Resample and Interpolate time series data
Resampling is a method of frequency conversion of time series data. You can use resample function to convert your data into the desired frequency.
Generally, the data is not always as good as we expect. For example: The data coming from a sensor is captured in irregular intervals because of latency or any other external factors
In order to work with a time series data the basic pre-requisite is that the data should be in a specific interval size like hourly, daily, monthly etc.
In this post we are going to explore the resample method and different ways to interpolate the missing values created by Downsampling or Upsampling of the data
Let’s Get Started
Load dataset to a Dataframe
This is an Occupancy detection dataset that can be downloaded from this link
This dataset contains 3 files of Timeseries data
it contains a datetime column and other columns are Temperature, Humidity, Light, CO2, HumidityRatio, Occupancy
Look at this data the dates are not in a specific interval. it’s just captured randomly.

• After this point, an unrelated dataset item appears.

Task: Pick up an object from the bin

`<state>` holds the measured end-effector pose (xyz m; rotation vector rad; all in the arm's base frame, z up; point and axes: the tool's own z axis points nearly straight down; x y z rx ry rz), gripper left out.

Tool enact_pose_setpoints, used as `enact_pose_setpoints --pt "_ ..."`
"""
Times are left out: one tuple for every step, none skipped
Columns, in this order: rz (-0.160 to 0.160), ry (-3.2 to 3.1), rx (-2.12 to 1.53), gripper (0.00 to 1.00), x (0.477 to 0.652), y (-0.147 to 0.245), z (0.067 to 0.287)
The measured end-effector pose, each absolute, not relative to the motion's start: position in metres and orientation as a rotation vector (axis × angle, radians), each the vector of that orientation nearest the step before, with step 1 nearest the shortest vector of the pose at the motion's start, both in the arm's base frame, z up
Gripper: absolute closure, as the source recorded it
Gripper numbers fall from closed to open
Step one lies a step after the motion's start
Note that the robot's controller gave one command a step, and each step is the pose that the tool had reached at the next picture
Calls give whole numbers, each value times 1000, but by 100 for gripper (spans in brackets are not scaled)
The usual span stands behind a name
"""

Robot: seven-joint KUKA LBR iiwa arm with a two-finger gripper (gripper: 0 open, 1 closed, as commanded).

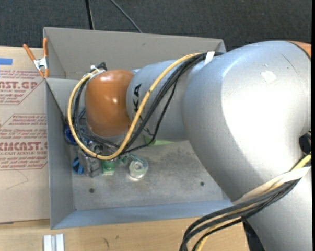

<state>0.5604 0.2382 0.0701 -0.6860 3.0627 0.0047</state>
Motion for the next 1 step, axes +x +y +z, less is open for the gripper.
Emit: enact_pose_setpoints --pt "4 3064 -687 0 560 238 70"
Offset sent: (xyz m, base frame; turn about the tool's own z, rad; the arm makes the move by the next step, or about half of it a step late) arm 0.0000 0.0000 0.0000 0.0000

By specific interval we meant the difference between the two successive date row should be something like 15 secs, 30 seconds, 30 minutes or 1 hour
import pandas as pd
df = pd.read_csv('./datatest.txt')
df1 = pd.read_csv('./datatest_next.txt')
df2 = pd.concat([df,df1])
df2[ 'date' ] = pd.to_datetime(df2['date'])
Downsample
For the resampling method we have to make sure the dataframe must have a datetime-like index (DatetimeIndex, PeriodIndex, or TimedeltaIndex), or pass datetime-like values to the on or level keyword
First we will set the date column as index using set_index
function
The datetime columns should be a datetime object and not a string. if it is a string then convert to datetime using pd.to_datetime()
method as we have done above
For using the resample() function we need to set the frequency for how we want to downsample or Upsample the timeseries data i.e. Hourly(H), Daily(D), 3 seconds(3s) etc.
We want to downsample and get the Hourly data so using ‘H’
Additionally, you have to also specify the function to apply on aggregated data. We have chosen a mean here
You can use your own custom function also on the resampler object that we will see in the following sections
# Resample Hourly
df3 = df2.set_index('date').resample('H').mean()
df3
Upsample
In this section we will see how to upsample the timeseries data by increasing the frequency
In our original data we want to add more rows to see the datetime after every 3 seconds
# Resample 3 seconds
df2.set_index('date').resample('3s').mean()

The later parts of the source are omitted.